An appellant may obtain a formal stay of the judgment pending appeal by posting a supersedeas bond. Fed.R.Civ.P. 62(d). However, Defendants here have not posted such a bond. (Doc. 227-1 [“Pettit Decl.”] ¶ 5.)
“A judgment in an action for the recovery of money or property entered in any court of appeals, district court, bankruptcy court, or in the Court of International Trade may be registered by filing a certified copy of the judgment in any other district . .. when the judgment has become final by appeal or expiration of the time for appeal or when ordered by the court that entered the judgment for good cause shown. ... A judgment so registered shall have the same effect as a judgment of the district court of the district where registered and may be enforced in like manner.” 28 U.S.C. § 1963 (emphasis added). “Section 1963 thus permits a district court to issue an order certifying a judgment for registration during the pendency of an appeal upon a finding of ‘good cause.'” Columbia Pictures Television, Inc., 259 F.3d at 1197.
“Although there is no Ninth Circuit law defining ‘good cause,' the courts that have found good cause have generally based their decisions on an absence of assets in the judgment forum, coupled with the presence of substantial assets in the registration forum.” Id. at 1197-98 (quotations and citations omitted) (affirming district court's finding of good cause because ample evidence showed the debtor lacked assets in California but owned substantial property in Florida). “The majority of courts that have addressed this question have required that the judgment creditor identify assets in a specific district where they wish to register the judgment.” Funai Elec. Co. v. Daewoo Elecs. Corp., No. C-04-1830 JCS, 2009 WL 605840, at *2, 4 (N.D. Cal.
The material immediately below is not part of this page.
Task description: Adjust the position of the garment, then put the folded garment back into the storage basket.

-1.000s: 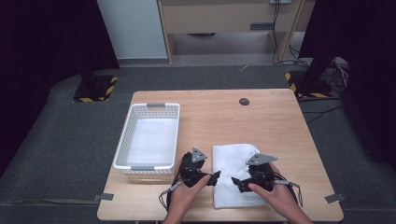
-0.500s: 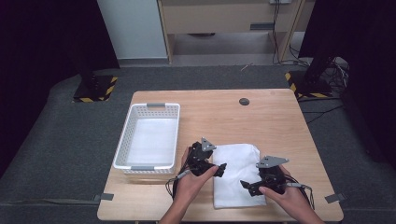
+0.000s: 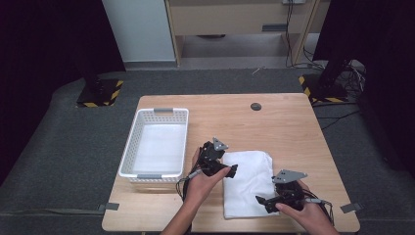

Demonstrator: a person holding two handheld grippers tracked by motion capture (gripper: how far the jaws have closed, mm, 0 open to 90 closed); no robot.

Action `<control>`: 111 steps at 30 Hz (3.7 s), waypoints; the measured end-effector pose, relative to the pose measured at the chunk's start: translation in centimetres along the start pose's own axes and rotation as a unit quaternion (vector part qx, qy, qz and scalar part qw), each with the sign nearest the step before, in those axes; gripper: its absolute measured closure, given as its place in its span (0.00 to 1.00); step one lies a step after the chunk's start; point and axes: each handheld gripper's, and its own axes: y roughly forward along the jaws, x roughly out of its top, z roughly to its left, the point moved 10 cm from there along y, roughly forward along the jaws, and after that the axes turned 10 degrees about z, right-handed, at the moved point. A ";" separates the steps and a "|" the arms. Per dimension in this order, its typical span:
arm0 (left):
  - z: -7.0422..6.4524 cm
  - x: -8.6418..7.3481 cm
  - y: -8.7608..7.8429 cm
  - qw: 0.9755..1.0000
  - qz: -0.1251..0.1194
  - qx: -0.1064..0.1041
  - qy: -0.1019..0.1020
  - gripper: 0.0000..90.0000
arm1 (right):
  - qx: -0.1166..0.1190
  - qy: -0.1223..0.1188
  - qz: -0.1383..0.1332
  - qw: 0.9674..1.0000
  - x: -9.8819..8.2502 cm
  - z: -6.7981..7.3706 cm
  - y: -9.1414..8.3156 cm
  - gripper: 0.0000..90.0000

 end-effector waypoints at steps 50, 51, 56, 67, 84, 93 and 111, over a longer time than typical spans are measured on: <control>2.7 -0.4 7.7 0.997 0.075 0.005 0.012 0.13 | 0.016 -0.007 0.005 1.000 -5.8 1.2 -1.5 0.22; 2.7 -0.4 7.8 0.997 0.074 0.005 0.013 0.13 | 0.016 -0.007 0.005 1.000 -5.9 1.1 -1.5 0.22; 2.3 -0.4 7.6 0.997 0.065 -0.005 0.029 0.19 | 0.017 -0.010 0.007 1.000 -6.2 1.1 -1.7 0.23; 0.8 -0.4 7.0 0.996 0.055 -0.040 0.050 0.64 | 0.017 -0.011 0.011 1.000 -7.0 1.2 -1.9 0.24; 0.4 -0.5 6.9 0.997 0.051 -0.042 0.043 0.75 | 0.000 -0.054 0.022 0.998 -6.5 1.9 -0.5 0.38; 0.4 -0.6 6.9 0.997 0.047 -0.037 0.038 0.74 | 0.013 -0.067 0.013 0.998 -5.4 1.7 -0.1 0.76; 2.0 -0.5 6.8 0.998 0.052 -0.023 0.030 0.55 | 0.016 -0.070 0.007 0.997 -5.3 1.9 -0.1 0.89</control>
Mar. 9, 2009) (“Because [the Judgment Creditor] has made a showing that Judgment Debtors lack assets in the Northern District of California, but have assets in other districts, the Court concludes that [the Judgment Creditor] has made a sufficient showing of good cause to register the judgment in those districts at this time.”).
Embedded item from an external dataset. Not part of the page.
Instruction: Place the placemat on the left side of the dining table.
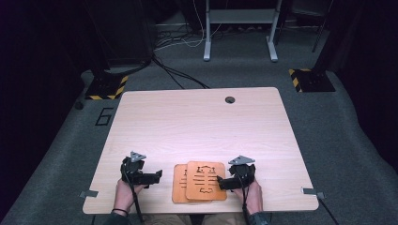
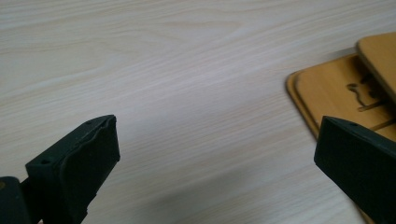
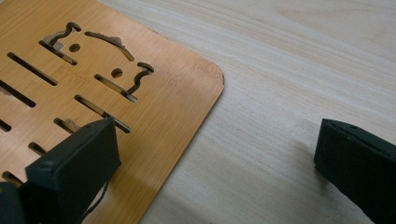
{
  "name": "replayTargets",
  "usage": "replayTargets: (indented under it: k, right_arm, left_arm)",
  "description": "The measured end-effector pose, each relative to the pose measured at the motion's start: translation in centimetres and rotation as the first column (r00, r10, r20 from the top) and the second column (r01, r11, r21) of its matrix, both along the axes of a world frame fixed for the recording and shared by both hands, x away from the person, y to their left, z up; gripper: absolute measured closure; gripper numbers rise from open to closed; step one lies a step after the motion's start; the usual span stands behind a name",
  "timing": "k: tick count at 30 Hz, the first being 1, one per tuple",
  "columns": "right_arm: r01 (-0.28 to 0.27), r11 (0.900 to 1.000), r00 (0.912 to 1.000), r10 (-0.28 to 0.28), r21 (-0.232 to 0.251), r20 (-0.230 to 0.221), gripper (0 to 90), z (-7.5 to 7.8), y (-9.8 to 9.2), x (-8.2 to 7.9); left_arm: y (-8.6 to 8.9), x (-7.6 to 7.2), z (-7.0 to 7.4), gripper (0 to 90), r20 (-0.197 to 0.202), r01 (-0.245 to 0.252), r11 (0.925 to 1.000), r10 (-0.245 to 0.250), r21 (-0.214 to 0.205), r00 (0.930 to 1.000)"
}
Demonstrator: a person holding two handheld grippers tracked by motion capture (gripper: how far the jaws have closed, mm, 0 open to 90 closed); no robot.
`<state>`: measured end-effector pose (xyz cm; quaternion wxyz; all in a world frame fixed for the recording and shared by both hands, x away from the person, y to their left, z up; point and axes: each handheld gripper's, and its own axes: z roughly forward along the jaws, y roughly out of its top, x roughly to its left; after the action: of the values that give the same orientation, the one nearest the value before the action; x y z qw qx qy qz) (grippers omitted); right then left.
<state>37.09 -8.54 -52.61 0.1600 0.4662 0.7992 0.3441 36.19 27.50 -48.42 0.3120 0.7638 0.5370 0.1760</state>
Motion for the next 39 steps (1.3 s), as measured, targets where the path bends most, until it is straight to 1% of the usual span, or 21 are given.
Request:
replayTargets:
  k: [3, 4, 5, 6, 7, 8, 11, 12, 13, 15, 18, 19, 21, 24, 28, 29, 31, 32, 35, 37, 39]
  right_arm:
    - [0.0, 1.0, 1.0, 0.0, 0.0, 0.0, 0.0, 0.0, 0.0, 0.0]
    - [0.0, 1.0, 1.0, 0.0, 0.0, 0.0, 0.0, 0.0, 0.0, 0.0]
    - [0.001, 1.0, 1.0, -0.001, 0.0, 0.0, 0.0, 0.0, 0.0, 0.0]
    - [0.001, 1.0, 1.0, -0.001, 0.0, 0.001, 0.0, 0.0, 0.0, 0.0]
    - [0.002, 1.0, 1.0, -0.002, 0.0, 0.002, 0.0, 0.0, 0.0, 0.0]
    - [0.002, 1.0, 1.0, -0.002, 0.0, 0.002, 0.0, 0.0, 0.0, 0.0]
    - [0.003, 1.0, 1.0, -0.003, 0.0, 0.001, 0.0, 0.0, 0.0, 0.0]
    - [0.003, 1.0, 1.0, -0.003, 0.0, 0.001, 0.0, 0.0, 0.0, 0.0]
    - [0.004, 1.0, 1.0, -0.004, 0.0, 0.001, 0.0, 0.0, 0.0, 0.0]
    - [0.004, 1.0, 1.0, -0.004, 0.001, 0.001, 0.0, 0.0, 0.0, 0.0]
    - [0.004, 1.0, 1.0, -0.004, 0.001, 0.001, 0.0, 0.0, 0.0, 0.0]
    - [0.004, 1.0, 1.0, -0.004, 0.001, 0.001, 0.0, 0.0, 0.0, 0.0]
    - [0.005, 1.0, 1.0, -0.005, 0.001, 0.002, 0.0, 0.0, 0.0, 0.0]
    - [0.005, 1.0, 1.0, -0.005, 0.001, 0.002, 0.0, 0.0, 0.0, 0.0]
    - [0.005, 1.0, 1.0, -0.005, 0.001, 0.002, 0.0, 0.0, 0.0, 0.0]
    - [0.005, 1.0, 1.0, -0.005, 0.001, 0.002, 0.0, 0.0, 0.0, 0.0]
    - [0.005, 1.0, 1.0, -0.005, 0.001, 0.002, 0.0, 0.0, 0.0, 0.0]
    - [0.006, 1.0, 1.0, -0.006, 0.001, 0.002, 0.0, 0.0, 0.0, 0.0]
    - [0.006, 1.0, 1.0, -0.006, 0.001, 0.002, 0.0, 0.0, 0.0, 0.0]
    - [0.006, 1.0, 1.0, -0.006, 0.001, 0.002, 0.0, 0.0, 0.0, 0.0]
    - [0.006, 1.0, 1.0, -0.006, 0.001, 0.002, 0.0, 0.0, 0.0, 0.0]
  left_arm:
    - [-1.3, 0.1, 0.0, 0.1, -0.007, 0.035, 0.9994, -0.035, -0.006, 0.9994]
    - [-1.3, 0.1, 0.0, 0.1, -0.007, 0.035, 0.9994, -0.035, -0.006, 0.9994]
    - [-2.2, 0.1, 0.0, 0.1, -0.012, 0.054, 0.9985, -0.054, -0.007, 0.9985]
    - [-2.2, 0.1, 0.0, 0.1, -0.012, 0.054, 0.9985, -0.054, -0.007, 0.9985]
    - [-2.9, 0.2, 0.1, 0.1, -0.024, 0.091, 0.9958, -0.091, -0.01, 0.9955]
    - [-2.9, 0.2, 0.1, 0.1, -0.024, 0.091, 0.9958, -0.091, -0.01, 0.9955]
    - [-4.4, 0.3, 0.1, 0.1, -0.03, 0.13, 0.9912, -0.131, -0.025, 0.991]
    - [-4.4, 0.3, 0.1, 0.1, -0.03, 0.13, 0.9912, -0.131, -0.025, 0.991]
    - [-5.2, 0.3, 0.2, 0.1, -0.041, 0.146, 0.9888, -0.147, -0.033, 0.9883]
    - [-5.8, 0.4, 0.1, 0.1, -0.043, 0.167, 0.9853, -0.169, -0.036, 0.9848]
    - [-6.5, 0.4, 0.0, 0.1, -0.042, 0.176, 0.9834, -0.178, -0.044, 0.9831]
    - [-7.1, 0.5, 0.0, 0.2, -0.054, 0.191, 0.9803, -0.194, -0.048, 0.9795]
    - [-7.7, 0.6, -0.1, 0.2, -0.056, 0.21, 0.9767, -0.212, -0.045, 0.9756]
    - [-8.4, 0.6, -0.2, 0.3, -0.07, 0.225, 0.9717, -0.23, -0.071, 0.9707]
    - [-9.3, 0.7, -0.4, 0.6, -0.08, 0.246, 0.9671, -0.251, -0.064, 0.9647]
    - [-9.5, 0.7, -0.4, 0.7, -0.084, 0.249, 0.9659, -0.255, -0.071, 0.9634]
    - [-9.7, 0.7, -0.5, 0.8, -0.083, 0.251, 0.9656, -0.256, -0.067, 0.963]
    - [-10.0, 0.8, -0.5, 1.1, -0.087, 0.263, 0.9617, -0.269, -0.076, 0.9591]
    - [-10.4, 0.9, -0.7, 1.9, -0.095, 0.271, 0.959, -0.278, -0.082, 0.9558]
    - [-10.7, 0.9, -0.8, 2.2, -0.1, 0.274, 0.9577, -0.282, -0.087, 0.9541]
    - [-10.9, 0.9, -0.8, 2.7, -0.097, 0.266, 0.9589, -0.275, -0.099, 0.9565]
Here, Plaintiffs assert that Defendant Dominguez's home in Los Angeles has an assessed value of only $1,549,328, which is insufficient to satisfy the $2,100,000 judgment in this case. (See Doc. 227 at 6-7; Pettit Decl., ¶ 11 [Ex. 7].) Plaintiffs then identify three properties in the Southern District of Florida and the District of Colorado owned by Defendant Roditi or his ex-spouse, whom Plaintiffs suggest Defendant Roditi “questionabl[y]” divorced only six days before this case went to trial. (See Doc. 227 at 78; Pettit Decl., ¶¶ 6-8, 10, 12 [Exs. 2-4, 6, 8].) Additionally, “[t]he fact that [Defendants] have not made a single payment in fulfillment of its judgment also weighs heavily in favor of a finding of good cause.” UMG Recordings, Inc., 2012 WL 12882702, at *4. Therefore, the Court finds Plaintiffs' assertions regarding Defendant Roditi and his ex-spouse's out- of-district assets sufficient to establish “good cause.” See Funai Elec. Co., 2009 WL 605840, at *4.
II. CONCLUSION
Based on the foregoing, Plaintiffs' Ex Parte in GRANTED. The Court CERTIFIES its February 20, 2024 judgment (Doc. 205) for registration in the Southern District of Florida and the District of Colorado. The Court DIRECTS the Clerk of the Court file the Clerk's Certification of a Judgment to be Registered in Another District (Form AO 451) along with a copy of the judgment entered by this Court on February 20, 2024 (Doc. 205). The Court also DIRECTS the Clerk of the Court to mail two copies of the certified judgment to Plaintiffs' counsel. See e.g., F.D.I.C. v. Tarkanian, No. 10CV980-WQH-BGS, 2012 WL 5944623, at *2 (S.D. Cal. Nov. 26, 2012).
IT IS SO ORDERED.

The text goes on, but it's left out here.